TASK STATEMENT: Copy out the entries that come next, exactly.

[Saved entries]
^^^^^^^^^^^^^^^^

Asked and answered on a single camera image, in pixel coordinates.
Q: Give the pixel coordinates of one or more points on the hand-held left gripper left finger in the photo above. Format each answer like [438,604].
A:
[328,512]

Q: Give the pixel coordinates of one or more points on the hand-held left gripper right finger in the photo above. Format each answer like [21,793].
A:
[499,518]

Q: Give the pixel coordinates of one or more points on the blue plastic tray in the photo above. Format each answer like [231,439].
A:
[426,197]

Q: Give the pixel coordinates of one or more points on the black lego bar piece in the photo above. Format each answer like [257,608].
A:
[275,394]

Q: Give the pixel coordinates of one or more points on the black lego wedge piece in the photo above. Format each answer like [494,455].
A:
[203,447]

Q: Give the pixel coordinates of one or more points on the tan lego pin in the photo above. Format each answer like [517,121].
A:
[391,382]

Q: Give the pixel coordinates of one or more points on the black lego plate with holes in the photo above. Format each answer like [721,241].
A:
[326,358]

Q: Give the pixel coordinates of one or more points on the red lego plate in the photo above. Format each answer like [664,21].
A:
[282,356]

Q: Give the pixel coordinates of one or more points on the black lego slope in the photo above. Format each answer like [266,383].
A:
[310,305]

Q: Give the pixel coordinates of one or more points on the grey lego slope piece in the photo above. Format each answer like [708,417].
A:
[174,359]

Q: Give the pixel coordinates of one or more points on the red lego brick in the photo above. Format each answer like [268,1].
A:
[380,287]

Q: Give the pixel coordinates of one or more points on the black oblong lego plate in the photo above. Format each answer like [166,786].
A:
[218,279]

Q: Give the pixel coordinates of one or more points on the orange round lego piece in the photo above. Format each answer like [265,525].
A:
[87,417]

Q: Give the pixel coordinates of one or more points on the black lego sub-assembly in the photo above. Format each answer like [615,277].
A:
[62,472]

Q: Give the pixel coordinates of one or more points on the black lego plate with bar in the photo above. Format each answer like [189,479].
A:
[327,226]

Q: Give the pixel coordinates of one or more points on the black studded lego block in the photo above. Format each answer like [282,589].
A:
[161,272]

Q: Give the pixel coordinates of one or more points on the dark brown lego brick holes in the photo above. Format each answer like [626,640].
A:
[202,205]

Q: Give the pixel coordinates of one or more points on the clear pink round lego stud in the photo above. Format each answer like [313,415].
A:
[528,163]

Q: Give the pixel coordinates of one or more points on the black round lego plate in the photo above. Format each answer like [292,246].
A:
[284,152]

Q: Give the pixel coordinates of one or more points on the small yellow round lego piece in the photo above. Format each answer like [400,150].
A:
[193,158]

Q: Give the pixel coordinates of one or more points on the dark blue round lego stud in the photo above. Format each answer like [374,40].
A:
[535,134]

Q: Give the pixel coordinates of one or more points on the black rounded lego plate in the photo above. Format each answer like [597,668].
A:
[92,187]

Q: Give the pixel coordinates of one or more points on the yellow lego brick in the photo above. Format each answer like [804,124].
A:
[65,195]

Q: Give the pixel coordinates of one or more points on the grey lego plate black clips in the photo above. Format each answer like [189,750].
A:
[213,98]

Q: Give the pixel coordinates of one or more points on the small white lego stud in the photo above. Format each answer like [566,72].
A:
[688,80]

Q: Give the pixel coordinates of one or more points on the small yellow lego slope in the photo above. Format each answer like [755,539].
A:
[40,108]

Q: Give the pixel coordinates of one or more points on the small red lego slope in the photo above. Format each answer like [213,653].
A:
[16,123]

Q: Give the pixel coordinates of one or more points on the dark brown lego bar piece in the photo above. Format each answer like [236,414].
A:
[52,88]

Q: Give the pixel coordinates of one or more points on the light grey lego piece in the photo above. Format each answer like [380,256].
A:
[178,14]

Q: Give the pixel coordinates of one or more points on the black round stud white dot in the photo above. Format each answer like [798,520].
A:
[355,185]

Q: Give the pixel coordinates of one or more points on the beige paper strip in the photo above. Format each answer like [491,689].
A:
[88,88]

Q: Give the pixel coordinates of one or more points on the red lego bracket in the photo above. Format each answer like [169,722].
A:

^^^^^^^^^^^^^^^^

EXERCISE SOLUTION:
Asked and answered on a single camera image, in pixel coordinates.
Q: Give the pixel coordinates of one or more points on the hand-held left gripper left finger in the photo above. Format each answer like [438,604].
A:
[328,512]

Q: Give the pixel coordinates of one or more points on the hand-held left gripper right finger in the photo above. Format each answer like [21,793].
A:
[499,518]

Q: Give the pixel coordinates of one or more points on the blue plastic tray in the photo above. Format each answer like [231,439].
A:
[426,197]

Q: Give the pixel coordinates of one or more points on the black lego bar piece in the photo above. Format each answer like [257,608].
A:
[275,394]

Q: Give the pixel coordinates of one or more points on the black lego wedge piece in the photo above. Format each answer like [494,455].
A:
[203,447]

Q: Give the pixel coordinates of one or more points on the tan lego pin in the photo above. Format each answer like [517,121].
A:
[391,382]

Q: Give the pixel coordinates of one or more points on the black lego plate with holes in the photo above. Format each answer like [721,241].
A:
[326,358]

Q: Give the pixel coordinates of one or more points on the red lego plate in the photo above. Format each answer like [664,21].
A:
[282,356]

Q: Give the pixel coordinates of one or more points on the black lego slope in the photo above. Format each answer like [266,383].
A:
[310,305]

Q: Give the pixel coordinates of one or more points on the grey lego slope piece in the photo above. Format each answer like [708,417].
A:
[174,359]

Q: Give the pixel coordinates of one or more points on the red lego brick in the photo above. Format each answer like [268,1].
A:
[380,287]

Q: Give the pixel coordinates of one or more points on the black oblong lego plate in the photo above. Format each answer like [166,786].
A:
[218,279]

Q: Give the pixel coordinates of one or more points on the orange round lego piece in the photo above. Format each answer like [265,525].
A:
[87,417]

Q: Give the pixel coordinates of one or more points on the black lego sub-assembly in the photo above. Format each answer like [615,277].
A:
[62,472]

Q: Give the pixel coordinates of one or more points on the black lego plate with bar in the photo above. Format each answer like [189,479].
A:
[327,226]

Q: Give the pixel coordinates of one or more points on the black studded lego block in the photo above. Format each answer like [282,589].
A:
[161,272]

Q: Give the pixel coordinates of one or more points on the dark brown lego brick holes in the photo above. Format each answer like [626,640].
A:
[202,205]

Q: Give the pixel coordinates of one or more points on the clear pink round lego stud in the photo above. Format each answer like [313,415].
A:
[528,163]

Q: Give the pixel coordinates of one or more points on the black round lego plate in the photo above. Format each answer like [292,246].
A:
[284,152]

Q: Give the pixel coordinates of one or more points on the small yellow round lego piece in the photo above. Format each answer like [400,150].
A:
[193,158]

Q: Give the pixel coordinates of one or more points on the dark blue round lego stud in the photo above. Format each answer like [374,40].
A:
[535,134]

Q: Give the pixel coordinates of one or more points on the black rounded lego plate in the photo above. Format each answer like [597,668].
A:
[92,187]

Q: Give the pixel coordinates of one or more points on the yellow lego brick in the photo above. Format each answer like [804,124].
A:
[65,195]

Q: Give the pixel coordinates of one or more points on the grey lego plate black clips in the photo above. Format each answer like [189,750].
A:
[213,98]

Q: Give the pixel coordinates of one or more points on the small white lego stud in the photo above. Format each answer like [566,72].
A:
[688,80]

Q: Give the pixel coordinates of one or more points on the small yellow lego slope in the photo above. Format each answer like [755,539].
A:
[40,108]

Q: Give the pixel coordinates of one or more points on the small red lego slope in the photo above. Format each answer like [213,653].
A:
[16,123]

Q: Give the pixel coordinates of one or more points on the dark brown lego bar piece in the photo above. Format each answer like [236,414].
A:
[52,88]

Q: Give the pixel coordinates of one or more points on the light grey lego piece in the photo above. Format each answer like [380,256].
A:
[178,14]

Q: Give the pixel coordinates of one or more points on the black round stud white dot in the photo above. Format each answer like [798,520].
A:
[355,185]

Q: Give the pixel coordinates of one or more points on the beige paper strip in the photo above. Format each answer like [491,689].
A:
[88,88]

Q: Give the pixel coordinates of one or more points on the red lego bracket in the photo above. Format each answer like [169,722].
A:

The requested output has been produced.